A police officer for the MIT has been killed in a shooting incident at the campus of the institution. Pic/AFP

"There will be more instances like this, and we will need to have a much better understanding about what is appropriate," House Intelligence Committee Chairman Mike Rogers told the Journal in an interview Thursday.

Meanwhile, the Washington Post reported that nine months before the Boston Marathon bombing, a US counterterrorism task force received a warning that a suspected militant had returned from a lengthy trip to Russia. The reference was evidently to Tamerlan Tsarnaev.

The warning was delivered to a single US Customs and Border Protection official assigned to Boston's Joint Terrorism Task Force, a cell of specialists from federal and local law enforcement agencies, the Post said citing unnamed US officials.

According to a New York Times report, white-suited investigators Thursday combed through the garbage at the Crapo Hill landfill in New Bedford, Massachusetts, near the University of Massachusetts Dartmouth, where Dzhokhar Tsarnaev was a student.

Investigators have been searching for several days for a laptop that they believe belonged to one of the Tsarnev brothers, it said citing a law enforcement official.
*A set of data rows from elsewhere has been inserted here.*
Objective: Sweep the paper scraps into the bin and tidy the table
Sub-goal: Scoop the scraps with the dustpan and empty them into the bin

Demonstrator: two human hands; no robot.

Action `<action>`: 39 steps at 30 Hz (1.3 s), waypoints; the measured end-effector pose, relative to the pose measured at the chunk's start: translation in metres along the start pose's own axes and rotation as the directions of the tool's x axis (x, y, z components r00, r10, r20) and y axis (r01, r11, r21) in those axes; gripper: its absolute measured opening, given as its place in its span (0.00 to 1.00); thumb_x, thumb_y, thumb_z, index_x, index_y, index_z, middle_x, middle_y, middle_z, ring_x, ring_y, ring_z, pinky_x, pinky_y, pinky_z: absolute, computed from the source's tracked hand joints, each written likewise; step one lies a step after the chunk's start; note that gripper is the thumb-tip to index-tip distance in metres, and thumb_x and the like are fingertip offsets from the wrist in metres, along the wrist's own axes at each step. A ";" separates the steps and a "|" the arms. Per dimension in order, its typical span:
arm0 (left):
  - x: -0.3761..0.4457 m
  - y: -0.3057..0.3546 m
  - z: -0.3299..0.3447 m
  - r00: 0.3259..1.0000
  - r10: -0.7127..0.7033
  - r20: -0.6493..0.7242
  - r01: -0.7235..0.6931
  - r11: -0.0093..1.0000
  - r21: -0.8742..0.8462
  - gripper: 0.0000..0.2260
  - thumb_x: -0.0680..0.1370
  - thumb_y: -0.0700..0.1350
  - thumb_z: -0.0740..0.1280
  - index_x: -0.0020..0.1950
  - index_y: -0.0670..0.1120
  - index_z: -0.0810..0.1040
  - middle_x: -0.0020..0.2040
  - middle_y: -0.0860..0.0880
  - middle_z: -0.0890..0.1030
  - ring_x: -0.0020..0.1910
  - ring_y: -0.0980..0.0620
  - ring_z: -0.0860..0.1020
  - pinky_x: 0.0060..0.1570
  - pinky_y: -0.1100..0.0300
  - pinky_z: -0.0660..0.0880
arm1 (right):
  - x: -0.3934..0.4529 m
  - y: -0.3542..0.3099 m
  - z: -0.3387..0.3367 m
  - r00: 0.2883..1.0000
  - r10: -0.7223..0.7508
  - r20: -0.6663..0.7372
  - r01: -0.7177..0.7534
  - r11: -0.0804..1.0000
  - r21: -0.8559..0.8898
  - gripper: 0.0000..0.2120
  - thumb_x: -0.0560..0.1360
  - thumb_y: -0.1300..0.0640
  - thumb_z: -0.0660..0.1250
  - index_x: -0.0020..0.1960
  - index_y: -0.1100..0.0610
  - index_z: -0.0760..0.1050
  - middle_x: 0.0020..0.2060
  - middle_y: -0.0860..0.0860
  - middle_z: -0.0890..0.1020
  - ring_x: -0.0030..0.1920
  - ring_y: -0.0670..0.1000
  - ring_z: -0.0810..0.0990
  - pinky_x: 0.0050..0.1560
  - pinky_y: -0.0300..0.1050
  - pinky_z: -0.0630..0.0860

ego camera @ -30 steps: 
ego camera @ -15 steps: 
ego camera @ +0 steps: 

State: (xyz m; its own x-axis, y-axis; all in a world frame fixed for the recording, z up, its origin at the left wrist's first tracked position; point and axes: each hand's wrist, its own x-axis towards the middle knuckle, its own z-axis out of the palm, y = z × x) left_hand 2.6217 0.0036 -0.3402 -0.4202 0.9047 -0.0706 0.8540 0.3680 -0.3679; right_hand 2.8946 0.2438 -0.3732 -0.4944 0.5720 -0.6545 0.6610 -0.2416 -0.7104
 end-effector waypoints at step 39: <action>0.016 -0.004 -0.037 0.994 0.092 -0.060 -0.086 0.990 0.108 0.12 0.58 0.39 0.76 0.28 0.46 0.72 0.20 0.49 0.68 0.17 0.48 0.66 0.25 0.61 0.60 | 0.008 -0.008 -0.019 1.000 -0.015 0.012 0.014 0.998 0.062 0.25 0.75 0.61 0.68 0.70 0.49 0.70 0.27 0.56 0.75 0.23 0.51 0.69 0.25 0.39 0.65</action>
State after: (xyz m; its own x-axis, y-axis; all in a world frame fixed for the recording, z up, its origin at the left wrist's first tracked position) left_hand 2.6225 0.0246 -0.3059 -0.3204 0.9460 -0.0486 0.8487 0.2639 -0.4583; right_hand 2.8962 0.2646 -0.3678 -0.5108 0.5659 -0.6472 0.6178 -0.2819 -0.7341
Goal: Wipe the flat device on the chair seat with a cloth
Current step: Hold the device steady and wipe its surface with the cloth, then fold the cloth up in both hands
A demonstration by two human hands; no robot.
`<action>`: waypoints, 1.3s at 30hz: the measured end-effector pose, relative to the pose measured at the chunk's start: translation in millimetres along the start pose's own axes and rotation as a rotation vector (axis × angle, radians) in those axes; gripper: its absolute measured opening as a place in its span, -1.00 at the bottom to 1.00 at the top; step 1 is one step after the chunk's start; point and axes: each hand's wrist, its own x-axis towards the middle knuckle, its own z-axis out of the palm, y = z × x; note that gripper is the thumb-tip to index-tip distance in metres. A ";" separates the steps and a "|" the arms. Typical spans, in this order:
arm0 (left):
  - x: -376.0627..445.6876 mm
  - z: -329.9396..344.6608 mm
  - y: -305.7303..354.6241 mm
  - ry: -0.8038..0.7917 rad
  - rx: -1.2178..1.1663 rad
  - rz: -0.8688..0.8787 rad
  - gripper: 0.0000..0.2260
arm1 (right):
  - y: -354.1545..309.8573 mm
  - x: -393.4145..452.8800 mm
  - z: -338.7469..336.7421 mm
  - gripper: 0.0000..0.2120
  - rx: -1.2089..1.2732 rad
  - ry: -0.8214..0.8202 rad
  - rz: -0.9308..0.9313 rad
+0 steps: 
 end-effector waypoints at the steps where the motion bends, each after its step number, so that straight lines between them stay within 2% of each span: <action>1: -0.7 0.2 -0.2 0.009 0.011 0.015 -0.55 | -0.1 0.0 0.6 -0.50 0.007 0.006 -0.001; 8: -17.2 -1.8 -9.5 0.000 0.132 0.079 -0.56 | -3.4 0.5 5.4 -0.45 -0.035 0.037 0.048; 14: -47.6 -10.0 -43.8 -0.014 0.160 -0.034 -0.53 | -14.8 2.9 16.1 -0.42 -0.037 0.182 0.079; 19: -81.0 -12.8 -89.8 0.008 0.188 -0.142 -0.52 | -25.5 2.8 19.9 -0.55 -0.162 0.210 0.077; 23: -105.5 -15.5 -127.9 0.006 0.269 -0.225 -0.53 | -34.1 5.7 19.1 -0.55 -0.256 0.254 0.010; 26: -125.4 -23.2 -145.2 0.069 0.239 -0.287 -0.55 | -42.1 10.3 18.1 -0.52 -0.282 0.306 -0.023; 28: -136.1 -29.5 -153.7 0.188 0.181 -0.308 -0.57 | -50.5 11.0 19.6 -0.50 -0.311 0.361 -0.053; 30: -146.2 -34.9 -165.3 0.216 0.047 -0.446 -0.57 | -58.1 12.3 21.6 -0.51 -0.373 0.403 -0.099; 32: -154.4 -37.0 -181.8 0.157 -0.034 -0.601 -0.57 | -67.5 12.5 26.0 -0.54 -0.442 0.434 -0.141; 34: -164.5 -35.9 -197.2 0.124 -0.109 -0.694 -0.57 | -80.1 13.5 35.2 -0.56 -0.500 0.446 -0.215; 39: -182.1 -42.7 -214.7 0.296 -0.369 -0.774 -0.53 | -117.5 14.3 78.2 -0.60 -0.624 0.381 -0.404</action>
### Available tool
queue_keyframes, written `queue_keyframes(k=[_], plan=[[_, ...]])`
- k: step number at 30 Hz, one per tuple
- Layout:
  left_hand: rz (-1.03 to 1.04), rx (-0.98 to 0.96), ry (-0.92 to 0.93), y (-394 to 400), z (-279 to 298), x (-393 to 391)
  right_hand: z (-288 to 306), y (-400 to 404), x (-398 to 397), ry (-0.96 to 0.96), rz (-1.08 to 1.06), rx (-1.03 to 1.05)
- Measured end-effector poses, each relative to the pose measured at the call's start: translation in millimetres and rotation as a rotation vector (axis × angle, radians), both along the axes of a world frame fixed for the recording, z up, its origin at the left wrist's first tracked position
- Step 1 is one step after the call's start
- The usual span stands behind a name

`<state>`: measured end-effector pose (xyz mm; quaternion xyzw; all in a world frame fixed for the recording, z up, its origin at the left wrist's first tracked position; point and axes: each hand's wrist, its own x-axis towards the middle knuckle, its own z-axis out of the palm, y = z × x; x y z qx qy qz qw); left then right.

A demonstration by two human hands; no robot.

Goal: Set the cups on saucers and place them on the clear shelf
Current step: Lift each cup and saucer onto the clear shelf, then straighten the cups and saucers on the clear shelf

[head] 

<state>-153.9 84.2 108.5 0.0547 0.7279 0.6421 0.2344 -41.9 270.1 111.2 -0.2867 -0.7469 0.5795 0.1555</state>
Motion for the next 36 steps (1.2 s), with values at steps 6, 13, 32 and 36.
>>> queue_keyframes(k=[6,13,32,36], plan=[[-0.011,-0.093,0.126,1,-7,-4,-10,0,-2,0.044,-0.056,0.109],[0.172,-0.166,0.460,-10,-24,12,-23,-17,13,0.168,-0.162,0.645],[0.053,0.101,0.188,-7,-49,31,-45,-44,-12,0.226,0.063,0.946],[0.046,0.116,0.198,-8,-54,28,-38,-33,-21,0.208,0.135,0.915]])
A Key lawmaker, meanwhile, has expressed doubts that the suspected marathon bombers acted alone.

"I just find it very hard to believe that two individuals such as this could have obtained the weapons, the explosives, put it all together, arranged this on their own," Republican Peter King, a member of the Select Intelligence and Homeland Security committees told CNN.

"I just think that the investigation was not as thorough as it should have been," he said, saying the questioning of suspect Dzhokhar Tsarnaev prior to reading him his Miranda rights left unanswered several important public safety questions.